_TASK GOAL_.
Search the entries for lines that contain the word "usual", and report each one found.

(Stored items)
====================

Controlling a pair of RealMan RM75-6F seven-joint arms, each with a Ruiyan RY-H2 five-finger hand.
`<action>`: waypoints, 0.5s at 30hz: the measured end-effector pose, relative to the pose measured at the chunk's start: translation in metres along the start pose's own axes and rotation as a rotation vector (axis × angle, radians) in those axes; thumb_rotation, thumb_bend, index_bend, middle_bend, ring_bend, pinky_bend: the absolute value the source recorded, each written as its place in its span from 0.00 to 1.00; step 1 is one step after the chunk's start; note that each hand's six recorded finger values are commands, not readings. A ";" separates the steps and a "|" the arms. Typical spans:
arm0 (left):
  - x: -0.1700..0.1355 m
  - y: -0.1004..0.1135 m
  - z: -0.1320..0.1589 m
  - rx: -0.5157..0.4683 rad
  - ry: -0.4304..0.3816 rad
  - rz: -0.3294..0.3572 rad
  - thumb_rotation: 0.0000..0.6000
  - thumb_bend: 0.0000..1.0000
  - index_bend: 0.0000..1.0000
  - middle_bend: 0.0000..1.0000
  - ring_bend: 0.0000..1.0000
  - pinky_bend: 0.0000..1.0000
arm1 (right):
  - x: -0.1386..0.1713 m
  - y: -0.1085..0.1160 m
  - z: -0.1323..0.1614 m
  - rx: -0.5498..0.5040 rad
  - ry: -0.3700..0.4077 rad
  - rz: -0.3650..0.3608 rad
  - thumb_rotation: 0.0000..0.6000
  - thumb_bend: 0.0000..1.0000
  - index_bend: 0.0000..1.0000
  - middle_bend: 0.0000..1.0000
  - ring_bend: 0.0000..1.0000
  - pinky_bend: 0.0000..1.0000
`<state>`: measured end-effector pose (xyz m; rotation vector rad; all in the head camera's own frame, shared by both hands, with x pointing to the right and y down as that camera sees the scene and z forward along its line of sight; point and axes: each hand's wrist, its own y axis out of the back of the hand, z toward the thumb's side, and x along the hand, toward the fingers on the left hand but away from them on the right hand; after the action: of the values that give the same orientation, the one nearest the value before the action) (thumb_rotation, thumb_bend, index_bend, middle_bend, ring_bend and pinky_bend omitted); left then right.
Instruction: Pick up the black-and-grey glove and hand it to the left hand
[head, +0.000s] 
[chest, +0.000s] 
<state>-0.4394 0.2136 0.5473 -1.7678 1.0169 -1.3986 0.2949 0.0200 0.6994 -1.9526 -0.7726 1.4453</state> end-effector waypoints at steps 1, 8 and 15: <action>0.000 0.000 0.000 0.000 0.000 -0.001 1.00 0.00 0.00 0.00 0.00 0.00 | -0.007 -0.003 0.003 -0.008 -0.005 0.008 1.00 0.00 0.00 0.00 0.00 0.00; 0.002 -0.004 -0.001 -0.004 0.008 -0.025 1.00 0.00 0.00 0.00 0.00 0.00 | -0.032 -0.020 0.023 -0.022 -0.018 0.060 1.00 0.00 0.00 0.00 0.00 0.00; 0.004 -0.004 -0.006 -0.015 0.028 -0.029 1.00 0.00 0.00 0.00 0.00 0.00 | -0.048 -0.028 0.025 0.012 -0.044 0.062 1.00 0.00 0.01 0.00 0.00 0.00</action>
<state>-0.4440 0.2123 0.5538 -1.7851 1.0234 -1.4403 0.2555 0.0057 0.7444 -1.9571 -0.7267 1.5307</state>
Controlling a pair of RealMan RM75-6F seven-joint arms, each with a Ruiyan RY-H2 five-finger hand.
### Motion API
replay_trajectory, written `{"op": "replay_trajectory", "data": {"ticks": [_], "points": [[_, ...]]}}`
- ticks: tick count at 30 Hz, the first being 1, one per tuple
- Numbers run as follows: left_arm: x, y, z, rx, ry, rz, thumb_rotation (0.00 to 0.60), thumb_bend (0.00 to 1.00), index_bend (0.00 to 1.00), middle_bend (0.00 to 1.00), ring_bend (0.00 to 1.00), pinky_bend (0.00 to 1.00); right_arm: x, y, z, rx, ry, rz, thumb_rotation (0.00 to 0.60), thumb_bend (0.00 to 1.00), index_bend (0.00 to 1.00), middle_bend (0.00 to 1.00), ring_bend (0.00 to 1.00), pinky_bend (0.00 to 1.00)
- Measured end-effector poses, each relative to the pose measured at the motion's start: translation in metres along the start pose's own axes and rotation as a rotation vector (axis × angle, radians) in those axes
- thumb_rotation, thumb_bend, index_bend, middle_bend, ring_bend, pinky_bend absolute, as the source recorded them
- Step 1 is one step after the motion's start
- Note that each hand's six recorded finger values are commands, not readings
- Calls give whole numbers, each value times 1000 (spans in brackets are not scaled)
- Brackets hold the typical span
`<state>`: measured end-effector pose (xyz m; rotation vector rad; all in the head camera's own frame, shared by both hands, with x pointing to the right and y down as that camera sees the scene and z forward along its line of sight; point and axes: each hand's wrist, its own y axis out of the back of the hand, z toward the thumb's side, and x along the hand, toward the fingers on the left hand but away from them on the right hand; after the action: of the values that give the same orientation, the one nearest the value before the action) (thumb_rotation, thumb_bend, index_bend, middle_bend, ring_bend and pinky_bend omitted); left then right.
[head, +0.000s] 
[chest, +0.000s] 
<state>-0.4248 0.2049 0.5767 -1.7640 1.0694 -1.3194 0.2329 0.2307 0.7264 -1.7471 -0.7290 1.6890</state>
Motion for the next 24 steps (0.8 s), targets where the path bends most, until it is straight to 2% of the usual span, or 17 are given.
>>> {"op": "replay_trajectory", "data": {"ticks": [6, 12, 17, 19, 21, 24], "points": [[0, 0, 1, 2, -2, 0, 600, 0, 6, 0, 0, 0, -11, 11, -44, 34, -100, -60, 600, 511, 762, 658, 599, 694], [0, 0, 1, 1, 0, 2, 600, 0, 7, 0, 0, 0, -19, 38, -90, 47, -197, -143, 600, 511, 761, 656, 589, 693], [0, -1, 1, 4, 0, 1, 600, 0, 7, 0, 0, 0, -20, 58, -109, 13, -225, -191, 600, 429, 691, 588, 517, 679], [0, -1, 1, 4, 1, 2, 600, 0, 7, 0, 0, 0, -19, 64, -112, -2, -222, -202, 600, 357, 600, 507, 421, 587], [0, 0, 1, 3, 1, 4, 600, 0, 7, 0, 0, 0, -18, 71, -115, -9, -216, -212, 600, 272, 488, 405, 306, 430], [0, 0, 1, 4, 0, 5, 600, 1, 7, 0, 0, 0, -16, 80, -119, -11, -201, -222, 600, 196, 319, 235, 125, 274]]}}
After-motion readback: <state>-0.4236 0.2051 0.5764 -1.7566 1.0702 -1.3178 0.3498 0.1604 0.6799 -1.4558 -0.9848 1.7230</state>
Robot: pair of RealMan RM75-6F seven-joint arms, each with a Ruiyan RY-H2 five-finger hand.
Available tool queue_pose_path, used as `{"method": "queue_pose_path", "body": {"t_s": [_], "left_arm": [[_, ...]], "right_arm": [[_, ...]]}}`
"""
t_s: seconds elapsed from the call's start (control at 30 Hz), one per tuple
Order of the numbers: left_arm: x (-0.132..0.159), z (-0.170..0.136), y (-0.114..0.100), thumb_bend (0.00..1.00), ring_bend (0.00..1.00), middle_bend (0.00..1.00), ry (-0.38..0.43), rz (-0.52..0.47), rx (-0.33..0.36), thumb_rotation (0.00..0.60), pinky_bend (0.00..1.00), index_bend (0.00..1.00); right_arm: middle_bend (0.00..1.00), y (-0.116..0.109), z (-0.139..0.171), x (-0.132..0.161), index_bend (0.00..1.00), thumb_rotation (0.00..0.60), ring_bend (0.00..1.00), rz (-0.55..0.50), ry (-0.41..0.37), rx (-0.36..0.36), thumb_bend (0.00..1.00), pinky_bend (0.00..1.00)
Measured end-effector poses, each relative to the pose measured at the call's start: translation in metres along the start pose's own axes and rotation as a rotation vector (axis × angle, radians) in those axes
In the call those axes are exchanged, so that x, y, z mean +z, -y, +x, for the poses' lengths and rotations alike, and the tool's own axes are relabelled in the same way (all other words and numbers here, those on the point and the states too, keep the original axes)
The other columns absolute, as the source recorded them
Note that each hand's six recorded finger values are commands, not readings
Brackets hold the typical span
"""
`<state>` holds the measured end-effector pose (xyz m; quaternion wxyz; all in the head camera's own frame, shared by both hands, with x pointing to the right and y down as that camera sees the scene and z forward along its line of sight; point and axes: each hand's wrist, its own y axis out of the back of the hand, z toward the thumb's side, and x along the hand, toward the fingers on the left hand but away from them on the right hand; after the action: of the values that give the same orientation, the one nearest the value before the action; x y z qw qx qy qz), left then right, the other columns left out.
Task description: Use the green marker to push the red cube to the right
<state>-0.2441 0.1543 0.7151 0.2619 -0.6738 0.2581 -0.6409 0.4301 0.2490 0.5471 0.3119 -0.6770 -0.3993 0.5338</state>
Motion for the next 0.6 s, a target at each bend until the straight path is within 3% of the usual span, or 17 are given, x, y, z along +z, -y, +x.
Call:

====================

_SOLUTION_.
Motion for the next 24 steps (0.8 s), targets where the path bends most, until it is straight to 2% of the usual span, or 17 are given.
Motion for the next 0.6 s, a target at each bend until the straight path is within 3% of the usual span, or 17 are given, x, y, z along +z, -y, +x.

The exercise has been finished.